# CAO Italia and a Brooklyn Pale Ale....



## Maduro PiPs (Jul 5, 2007)

CAO Italia and a Brooklyn Pale Ale....


----------



## louistogie (Jun 21, 2007)

Well, how did it go together?


----------



## Tha Criddler (Jul 26, 2007)

Dude, Brooklyn beers are the shit. We can't get them in WV because they have too much alcohol in them. I always get them when I go to VA.


----------



## smokin'Jef (Jul 2, 2007)

Yeah, That CAO Italia will go good with just about anything. 
I had one with Allagash Curieux for one of my pairings a while back which was awesome. Most recently had an Italia paired with 'The Poet' Oatmeal Stout from New Holland Brewing in Michigan. That too was quite a nice pairing.

I've only had a few offerings from Brooklyn brewing, my fav is the Black Chocolate stout which I trade for every year when it comes out. Also enjoyed their East IPA and their Octoberfest. I've had the Monster Ale but was not something I'd seek or try again
Wouldn't mind getting a hold of their Smoked Weissbock, Smoked Porter, Local 1, Blast Pale Dbl. IPA, Blonde Bock, and their plain lager beer.

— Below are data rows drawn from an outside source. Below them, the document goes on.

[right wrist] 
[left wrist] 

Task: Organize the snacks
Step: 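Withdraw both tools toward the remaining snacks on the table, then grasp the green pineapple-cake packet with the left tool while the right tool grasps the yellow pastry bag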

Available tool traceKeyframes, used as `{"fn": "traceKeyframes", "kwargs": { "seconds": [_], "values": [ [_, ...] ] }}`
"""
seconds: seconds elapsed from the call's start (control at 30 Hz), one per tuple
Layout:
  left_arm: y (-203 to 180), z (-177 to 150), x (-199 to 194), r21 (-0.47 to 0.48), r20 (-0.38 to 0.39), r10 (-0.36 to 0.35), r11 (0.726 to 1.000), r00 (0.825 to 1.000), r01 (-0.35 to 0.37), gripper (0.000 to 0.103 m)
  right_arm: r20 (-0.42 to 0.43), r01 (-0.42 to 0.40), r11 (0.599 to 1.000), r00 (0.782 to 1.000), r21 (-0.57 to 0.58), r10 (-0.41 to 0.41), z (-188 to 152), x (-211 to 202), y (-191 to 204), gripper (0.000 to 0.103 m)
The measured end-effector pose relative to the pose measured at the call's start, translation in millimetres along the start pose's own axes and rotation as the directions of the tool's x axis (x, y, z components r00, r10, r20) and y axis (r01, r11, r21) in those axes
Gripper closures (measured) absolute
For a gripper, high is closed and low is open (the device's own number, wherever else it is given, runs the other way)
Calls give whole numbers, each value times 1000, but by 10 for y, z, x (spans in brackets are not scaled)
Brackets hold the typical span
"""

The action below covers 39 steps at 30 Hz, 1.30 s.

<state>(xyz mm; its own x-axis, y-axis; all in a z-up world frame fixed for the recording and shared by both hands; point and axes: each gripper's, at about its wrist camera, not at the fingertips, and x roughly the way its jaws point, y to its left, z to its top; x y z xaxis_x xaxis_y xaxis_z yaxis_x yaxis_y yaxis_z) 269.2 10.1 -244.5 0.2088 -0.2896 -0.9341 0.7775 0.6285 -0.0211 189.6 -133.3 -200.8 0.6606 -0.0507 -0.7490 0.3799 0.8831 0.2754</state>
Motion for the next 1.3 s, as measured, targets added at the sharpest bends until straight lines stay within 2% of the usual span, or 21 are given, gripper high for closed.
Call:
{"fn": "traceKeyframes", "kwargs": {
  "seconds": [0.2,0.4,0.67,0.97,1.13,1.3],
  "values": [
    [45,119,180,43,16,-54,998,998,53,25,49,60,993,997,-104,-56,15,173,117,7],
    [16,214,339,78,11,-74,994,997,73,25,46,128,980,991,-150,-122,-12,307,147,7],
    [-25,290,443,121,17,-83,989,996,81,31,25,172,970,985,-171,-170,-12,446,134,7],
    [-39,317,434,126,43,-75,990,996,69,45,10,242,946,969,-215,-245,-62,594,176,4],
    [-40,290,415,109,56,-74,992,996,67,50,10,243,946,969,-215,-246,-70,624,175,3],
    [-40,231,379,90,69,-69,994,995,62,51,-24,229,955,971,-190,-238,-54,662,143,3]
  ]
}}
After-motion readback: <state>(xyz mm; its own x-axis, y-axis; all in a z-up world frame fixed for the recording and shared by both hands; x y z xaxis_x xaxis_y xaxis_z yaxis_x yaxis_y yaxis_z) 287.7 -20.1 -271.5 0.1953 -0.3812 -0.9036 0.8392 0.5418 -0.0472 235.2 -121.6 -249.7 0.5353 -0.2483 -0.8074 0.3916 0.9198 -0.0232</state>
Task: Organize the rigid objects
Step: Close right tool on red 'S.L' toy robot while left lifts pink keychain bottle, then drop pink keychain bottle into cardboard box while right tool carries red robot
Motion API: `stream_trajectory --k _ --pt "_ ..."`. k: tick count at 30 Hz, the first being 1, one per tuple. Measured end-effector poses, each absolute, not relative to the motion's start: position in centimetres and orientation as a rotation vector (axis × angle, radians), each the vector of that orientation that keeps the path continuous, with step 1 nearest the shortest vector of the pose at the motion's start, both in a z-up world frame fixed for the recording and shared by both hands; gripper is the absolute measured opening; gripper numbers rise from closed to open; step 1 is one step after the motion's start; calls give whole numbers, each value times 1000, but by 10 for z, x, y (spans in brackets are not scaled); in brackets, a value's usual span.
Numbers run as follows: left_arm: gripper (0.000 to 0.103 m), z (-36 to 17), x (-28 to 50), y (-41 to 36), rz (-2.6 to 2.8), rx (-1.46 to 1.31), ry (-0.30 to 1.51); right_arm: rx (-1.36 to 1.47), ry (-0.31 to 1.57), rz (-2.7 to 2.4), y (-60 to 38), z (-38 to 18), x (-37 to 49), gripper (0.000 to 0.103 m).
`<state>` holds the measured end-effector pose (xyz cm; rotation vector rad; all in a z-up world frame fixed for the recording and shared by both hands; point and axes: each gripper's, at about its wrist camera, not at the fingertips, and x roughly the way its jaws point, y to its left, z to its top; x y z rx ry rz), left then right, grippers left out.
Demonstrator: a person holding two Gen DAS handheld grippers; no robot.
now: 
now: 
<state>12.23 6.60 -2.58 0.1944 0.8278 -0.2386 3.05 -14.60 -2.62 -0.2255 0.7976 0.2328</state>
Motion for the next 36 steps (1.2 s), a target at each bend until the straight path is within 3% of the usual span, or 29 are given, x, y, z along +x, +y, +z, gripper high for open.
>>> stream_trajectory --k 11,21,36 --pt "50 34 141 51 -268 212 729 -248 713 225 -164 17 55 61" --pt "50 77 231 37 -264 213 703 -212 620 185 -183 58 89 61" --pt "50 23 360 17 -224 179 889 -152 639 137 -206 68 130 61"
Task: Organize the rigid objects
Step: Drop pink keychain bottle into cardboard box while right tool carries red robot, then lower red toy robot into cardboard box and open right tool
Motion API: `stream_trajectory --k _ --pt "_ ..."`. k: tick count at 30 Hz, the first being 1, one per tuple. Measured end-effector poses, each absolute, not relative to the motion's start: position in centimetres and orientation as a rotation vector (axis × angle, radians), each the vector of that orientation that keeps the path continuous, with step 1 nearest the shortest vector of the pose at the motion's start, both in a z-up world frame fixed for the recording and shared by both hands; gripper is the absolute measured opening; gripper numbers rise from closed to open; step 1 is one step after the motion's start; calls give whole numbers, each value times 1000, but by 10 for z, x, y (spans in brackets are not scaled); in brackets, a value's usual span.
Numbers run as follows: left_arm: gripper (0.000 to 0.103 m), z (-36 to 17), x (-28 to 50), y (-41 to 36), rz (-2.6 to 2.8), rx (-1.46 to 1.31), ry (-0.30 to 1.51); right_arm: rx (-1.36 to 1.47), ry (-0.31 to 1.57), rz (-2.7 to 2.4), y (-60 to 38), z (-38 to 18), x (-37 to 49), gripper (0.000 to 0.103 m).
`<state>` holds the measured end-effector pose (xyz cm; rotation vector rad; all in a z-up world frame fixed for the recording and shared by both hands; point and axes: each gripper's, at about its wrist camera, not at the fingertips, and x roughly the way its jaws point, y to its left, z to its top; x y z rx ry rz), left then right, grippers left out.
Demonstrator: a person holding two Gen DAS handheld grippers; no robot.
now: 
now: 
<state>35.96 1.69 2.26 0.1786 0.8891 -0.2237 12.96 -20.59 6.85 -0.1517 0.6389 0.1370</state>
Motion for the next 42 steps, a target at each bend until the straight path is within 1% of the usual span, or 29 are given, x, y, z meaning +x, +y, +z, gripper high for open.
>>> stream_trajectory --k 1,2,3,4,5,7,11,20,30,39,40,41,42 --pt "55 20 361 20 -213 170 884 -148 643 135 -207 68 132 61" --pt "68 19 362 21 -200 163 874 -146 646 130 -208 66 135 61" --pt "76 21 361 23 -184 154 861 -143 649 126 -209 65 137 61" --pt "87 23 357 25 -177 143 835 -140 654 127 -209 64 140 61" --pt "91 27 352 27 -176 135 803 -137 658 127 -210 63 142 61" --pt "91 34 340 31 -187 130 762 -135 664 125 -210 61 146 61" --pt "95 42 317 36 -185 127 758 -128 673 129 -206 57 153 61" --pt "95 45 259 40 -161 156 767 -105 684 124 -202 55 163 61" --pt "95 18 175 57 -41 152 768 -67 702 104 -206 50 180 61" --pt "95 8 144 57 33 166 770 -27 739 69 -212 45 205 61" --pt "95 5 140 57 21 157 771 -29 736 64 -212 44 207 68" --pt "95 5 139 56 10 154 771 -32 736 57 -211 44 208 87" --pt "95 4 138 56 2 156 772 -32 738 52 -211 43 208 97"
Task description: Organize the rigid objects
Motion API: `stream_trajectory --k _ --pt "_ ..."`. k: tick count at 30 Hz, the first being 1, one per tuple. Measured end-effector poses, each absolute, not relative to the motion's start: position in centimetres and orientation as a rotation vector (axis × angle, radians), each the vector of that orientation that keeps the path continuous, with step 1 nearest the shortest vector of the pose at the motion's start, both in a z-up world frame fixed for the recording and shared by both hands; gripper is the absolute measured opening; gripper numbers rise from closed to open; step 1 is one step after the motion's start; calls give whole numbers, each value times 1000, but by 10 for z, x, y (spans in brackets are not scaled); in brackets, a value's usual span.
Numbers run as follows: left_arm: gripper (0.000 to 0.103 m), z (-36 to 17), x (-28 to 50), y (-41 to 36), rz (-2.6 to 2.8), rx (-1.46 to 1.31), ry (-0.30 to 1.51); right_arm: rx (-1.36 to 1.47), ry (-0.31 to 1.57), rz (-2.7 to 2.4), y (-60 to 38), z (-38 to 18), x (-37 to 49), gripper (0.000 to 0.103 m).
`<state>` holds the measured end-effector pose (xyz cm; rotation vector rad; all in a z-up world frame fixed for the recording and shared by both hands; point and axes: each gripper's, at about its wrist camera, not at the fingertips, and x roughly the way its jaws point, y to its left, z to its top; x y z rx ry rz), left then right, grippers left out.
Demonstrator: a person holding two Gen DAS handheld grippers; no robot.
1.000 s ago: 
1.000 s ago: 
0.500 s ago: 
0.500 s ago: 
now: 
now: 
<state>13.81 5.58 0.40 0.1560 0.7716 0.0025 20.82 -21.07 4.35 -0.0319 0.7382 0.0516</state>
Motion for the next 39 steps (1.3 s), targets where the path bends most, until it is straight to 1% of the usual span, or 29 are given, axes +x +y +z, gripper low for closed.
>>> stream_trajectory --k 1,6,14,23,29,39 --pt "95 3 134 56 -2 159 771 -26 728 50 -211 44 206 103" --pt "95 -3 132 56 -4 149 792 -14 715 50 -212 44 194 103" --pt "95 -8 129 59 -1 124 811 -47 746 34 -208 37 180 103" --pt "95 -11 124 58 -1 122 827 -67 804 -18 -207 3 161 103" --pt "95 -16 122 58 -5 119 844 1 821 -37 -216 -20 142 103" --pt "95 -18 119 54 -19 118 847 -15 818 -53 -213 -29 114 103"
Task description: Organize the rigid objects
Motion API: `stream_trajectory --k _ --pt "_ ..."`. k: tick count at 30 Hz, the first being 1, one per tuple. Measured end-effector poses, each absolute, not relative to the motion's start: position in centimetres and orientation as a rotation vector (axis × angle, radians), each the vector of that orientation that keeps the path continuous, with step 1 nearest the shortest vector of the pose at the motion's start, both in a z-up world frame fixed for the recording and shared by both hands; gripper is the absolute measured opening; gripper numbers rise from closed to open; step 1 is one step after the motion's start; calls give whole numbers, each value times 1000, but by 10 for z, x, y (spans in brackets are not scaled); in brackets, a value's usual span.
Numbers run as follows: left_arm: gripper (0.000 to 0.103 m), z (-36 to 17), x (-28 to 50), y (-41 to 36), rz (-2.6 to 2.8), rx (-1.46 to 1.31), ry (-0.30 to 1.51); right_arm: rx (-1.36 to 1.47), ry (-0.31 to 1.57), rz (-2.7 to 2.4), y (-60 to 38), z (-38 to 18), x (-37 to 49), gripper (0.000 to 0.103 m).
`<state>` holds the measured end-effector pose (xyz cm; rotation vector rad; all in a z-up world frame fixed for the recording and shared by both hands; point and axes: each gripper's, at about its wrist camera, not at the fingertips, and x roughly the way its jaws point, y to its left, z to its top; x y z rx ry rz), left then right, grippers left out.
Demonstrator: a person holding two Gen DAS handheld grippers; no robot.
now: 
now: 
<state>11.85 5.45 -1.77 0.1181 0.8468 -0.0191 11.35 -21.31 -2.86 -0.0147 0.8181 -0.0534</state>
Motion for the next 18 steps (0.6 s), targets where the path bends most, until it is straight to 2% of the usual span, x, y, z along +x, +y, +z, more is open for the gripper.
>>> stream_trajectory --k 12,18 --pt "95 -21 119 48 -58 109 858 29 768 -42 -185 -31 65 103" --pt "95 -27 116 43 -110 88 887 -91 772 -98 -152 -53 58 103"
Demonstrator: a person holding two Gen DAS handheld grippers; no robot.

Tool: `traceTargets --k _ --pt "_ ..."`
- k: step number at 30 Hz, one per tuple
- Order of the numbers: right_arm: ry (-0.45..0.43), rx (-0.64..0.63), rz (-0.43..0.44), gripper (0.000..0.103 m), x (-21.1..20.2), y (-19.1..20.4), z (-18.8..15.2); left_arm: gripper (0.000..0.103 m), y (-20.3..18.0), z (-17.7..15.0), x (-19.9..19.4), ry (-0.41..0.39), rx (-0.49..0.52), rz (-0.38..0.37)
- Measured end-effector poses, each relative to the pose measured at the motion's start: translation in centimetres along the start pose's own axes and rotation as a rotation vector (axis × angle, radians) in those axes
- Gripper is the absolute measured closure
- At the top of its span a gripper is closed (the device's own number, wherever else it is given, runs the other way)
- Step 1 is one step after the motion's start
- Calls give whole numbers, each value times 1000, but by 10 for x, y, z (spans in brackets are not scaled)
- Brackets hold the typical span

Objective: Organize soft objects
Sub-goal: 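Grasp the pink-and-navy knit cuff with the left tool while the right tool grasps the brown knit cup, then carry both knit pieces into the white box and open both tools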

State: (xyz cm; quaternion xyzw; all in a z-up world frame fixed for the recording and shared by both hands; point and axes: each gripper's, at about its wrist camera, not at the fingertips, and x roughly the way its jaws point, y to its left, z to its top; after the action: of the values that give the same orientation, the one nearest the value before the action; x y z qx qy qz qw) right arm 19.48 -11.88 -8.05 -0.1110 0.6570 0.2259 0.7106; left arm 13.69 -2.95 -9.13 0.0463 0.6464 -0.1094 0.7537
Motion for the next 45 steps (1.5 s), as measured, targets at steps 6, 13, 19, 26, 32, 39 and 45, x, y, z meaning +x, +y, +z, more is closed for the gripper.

Maybe we will have to work out a beer and stogie trade someday?!
Send me a message if you are interested...


----------



## tx_tuff (Jun 16, 2007)

Cool pic Mario. I know it was killing you that you didn't have any pics at the top of the forum LOL


----------



## brianhewitt (Jul 10, 2007)

On our way through Memphis a buddy and I smoked an Italia with a Yazoo Pale Ale (great beer based out of Nashville!) Honestly, I don't think they went together as well as we would have liked. Or it could be the 3 or 4 other beers we had before that. It wasn't bad, but the Italia didn't shine as much as it usually does.


----------



## CHRIS7891011 (Apr 1, 2007)

Nothing better than a good beer, good friends, and a good cigar!


----------



## smokin'Jef (Jul 2, 2007)

...I just realized my avatar pic is of that pairing I spoke of...


----------



## Maduro PiPs (Jul 5, 2007)

tx_tuff said:


> Cool pic Mario. I know it was killing you that you didn't have any pics at the top of the forum LOL


HAHAHAHAHHA!!! Ya know...that did cross my mind...lol


----------



## Labman (May 27, 2007)

Very nice...so how was the pairing?


----------



## Maduro PiPs (Jul 5, 2007)

hey Jeff, that may be possible since I have an abundence of Brooklyn Beer at my disposal. I never really pay too much attention to the actual pairing...but its what I had cold in the fridge! And it went pretty well. The India Pale Ale has a distinct flavor profile...


----------



## Ceedee (Jun 2, 2006)

Great stuff PiPs! I love that Brooklyn PA when I can get it... A great taste combo you had there - thanks for sharing bud! 

CD


----------



## Tha Criddler (Jul 26, 2007)

Their Chocolate Stout is just brutal


----------



## Marlboro Cigars-cl (Feb 19, 2007)

Killer combo.


----------



## SingleMaltScott-cl (Mar 19, 2007)

Can't believe there is another Allagash fan on this board! In fact, just a couple weeks ago visited their brewery, and picked up a bottle of their yet to be released 'Fluxus', another bottle fermented beauty.
At this time, I have a bottle of the Curieux, Mussette, Dubbel, Trippel and Fluxus on hand. My favorite hands down is the Dubbel. Pair that with your favorite maduro.

Cheers!


----------